__PROBLEM DETAILS__.
Leave the pictures out and give every entry again exactly.

__Data excerpts__.
· · · · · · ·

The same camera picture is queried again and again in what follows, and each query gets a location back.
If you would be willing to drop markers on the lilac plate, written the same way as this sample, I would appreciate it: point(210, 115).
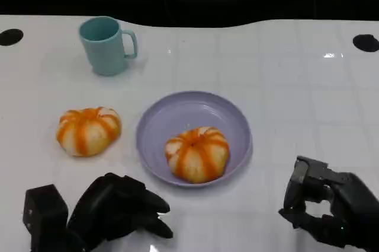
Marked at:
point(183, 109)

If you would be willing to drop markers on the orange and white bread roll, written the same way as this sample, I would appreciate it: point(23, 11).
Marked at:
point(197, 154)
point(89, 133)

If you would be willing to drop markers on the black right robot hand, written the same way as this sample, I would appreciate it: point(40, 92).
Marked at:
point(352, 204)

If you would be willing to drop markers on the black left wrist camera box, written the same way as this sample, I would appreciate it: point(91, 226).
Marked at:
point(44, 207)

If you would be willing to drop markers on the pale green mug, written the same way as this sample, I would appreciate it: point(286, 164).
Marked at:
point(103, 52)

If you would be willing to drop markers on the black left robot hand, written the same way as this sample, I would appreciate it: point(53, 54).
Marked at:
point(103, 207)

· · · · · · ·

__TASK RESULT__.
The same camera picture is queried again and again in what follows, and each query gets a location back.
If you would be willing to drop markers on the lilac plate, written the same way as this sample, I would appreciate it: point(210, 115).
Marked at:
point(183, 109)

If you would be willing to drop markers on the orange and white bread roll, written the same way as this sample, I would appreciate it: point(23, 11).
Marked at:
point(197, 154)
point(89, 133)

If you would be willing to drop markers on the black right robot hand, written the same way as this sample, I would appreciate it: point(40, 92).
Marked at:
point(352, 204)

If you would be willing to drop markers on the black left wrist camera box, written the same way as this sample, I would appreciate it: point(91, 226).
Marked at:
point(44, 207)

If you would be willing to drop markers on the pale green mug, written the same way as this sample, I would appreciate it: point(286, 164).
Marked at:
point(103, 52)

If you would be willing to drop markers on the black left robot hand, written the same way as this sample, I would appreciate it: point(53, 54).
Marked at:
point(103, 207)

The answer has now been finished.